When is this going to happen in the States?

BTW... in case you are wondering... gay couples can get married in Sweden and everyone thinks that's normal."

yes, good for sweden. it should be normal. i don't know when we'll change; it is a slow process. the us is comprised of so many traditionalists -- and we must change the way we think b/f we change the way we act.

thinking about gay marriage for instance is very very slowly changing. we'll get there eventually. if the governator hadn't been in cali, we'd already be there in one state. . . and without bush in office i can only imagine how much further we'd be:

"Massachusetts court upholds same-sex marriage
Bush: 'Marriage ... between a man and a woman'
From Rose Arce
CNN
Friday, February 6, 2004 Posted: 5:57 PM EST (2257 GMT)

Massachusetts is the first state to rule that gay couples have a right to marry.

(CNN) -- Underscoring its original ruling last November, Massachusetts' highest court said Wednesday that only full marriage rights for gay couples, not civil unions, would conform to the state's constitution."

i think there are quite a few problems though. the country is huge. opinion on such a thing has to be considered if you are an elected government official. the opinion of your constituency may be very different from the opinion of the this other person's constituency . . . so unanimous decisions that will change laws for the entire country, that's slow going.

but it would seem obvious that denying a person a right based on religion is denying a person a right period.

i have no guess as to where else the arguement against gay marriage comes from, it's no different than those muslims in sweden trying to stop women's rights. it's stupidly based not on the rationality of the issue, but on some religious thing . . . and in the us where we're supposed to be a melting pot of many differing religions, it's impossible to make laws that encompass all of them.

BUT i don't think nixing religion from our lawmakers decision making process is in the majority . . . yet. they use it when they want to get their constituency really behind them, then they'll toss it. it became an issue here with the death penality, the current governor was like, no no i'm against it, it's against my religion, but i'll uphold the state's constitution . . . makes me wonder how it got in the state's constitution to start with.

and i could go the opposite way to say that if you use christ to create laws there is not a lot to fear.
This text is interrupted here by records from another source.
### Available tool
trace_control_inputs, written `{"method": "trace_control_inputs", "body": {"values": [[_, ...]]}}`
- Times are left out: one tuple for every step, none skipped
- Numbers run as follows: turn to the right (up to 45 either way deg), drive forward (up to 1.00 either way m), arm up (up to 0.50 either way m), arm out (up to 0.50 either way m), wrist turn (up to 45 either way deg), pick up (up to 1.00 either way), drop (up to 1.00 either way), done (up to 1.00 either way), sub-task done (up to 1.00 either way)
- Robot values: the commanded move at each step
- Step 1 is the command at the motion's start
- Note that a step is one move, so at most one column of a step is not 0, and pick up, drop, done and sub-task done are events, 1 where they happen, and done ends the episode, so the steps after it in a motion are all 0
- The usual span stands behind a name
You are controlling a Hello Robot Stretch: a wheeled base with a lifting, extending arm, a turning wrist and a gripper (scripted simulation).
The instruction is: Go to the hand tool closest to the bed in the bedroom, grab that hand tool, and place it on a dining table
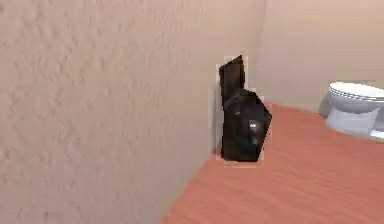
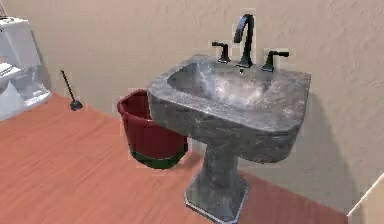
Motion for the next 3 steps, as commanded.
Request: {"method": "trace_control_inputs", "body": {"values": [[-45.0,0.00,0.00,0.00,0.0,0.00,0.00,0.00,0.00],[-45.0,0.00,0.00,0.00,0.0,0.00,0.00,0.00,0.00],[-39.0,0.00,0.00,0.00,0.0,0.00,0.00,0.00,0.00]]}}
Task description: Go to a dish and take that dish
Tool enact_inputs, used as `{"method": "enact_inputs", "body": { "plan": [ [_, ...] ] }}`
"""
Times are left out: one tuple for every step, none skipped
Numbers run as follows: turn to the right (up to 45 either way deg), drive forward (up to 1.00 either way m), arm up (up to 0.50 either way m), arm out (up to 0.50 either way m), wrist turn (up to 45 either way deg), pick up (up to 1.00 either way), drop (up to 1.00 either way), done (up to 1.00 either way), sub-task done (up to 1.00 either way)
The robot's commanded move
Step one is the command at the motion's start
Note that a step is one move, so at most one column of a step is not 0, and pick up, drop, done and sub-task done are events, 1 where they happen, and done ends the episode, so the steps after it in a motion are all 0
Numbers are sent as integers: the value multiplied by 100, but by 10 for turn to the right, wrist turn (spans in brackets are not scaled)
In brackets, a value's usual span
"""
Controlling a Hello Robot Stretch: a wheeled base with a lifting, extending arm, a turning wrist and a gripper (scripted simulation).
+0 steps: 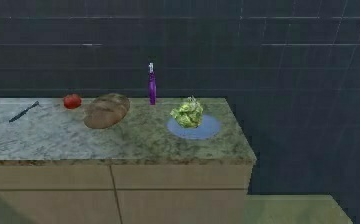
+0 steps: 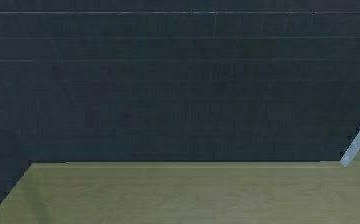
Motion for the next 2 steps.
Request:
{"method": "enact_inputs", "body": {
  "plan": [
    [-450,0,0,0,0,0,0,0,0],
    [-360,0,0,0,0,0,0,0,0]
  ]
}}
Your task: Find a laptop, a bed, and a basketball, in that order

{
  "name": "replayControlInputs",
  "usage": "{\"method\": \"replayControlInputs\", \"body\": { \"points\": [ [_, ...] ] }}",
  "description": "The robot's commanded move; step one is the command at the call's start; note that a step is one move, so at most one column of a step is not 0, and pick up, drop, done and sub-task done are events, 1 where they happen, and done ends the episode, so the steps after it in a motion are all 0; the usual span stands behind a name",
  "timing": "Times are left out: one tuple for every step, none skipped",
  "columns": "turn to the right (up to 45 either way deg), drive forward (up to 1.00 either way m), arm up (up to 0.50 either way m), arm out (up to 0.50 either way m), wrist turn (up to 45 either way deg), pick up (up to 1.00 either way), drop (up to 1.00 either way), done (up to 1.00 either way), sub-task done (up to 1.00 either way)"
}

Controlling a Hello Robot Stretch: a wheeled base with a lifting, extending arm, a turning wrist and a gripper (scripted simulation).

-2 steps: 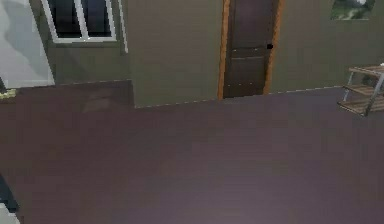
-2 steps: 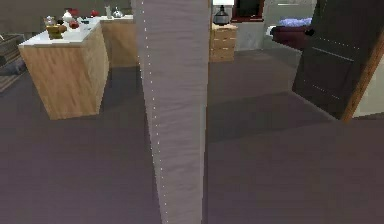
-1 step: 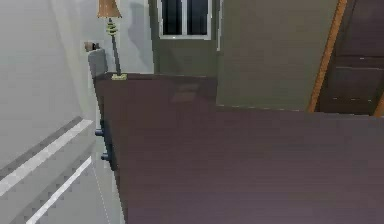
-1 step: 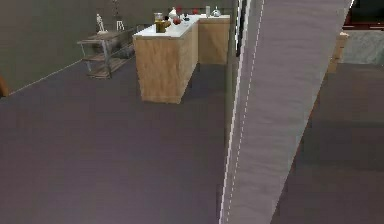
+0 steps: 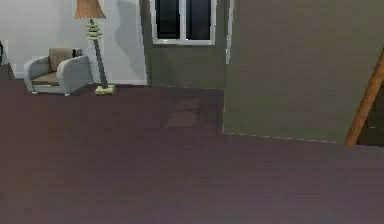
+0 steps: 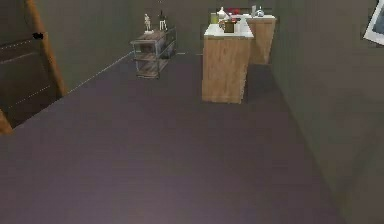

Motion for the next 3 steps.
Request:
{"method": "replayControlInputs", "body": {
  "points": [
    [-36.0, 0.0, 0.0, 0.0, 0.0, 0.0, 0.0, 0.0, 0.0],
    [0.0, 0.3, 0.0, 0.0, 0.0, 0.0, 0.0, 0.0, 0.0],
    [45.0, 0.0, 0.0, 0.0, 0.0, 0.0, 0.0, 0.0, 0.0]
  ]
}}
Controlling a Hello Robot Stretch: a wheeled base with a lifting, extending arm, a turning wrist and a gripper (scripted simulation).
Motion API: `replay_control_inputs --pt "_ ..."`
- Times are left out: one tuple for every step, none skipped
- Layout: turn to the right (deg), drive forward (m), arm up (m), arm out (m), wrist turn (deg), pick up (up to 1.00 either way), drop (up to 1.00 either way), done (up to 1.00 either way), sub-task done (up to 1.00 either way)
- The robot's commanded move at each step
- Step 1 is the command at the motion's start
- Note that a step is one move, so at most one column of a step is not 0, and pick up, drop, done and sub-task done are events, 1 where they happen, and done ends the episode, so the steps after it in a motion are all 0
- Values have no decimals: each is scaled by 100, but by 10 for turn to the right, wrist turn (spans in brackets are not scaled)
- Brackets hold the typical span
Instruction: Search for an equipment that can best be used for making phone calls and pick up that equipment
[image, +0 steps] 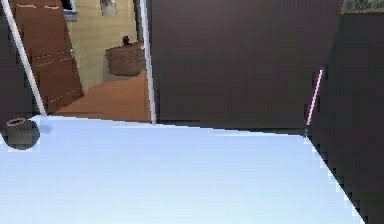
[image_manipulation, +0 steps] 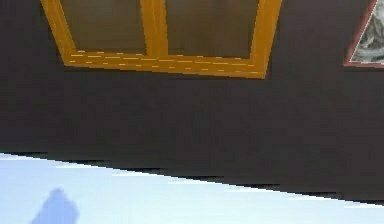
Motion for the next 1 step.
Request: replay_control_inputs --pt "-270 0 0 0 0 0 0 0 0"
Christ said that all laws hung on two commandments they both were commandments to love. um, i see no conflict between that and a law allowing gay folks to marry -- but i'm not a fan of making laws based on religion, really because of the vastness of differing interpretations; someone could pull something out of the torah/ old testament, like a good old fashioned stoning, and well that is in a religious text. in iran b/c of religion it is still legal to put someone to death because they are homosexual, so people can go crazy with their interpretations of these things. it's like making a law based on what you read in the lord of the rings!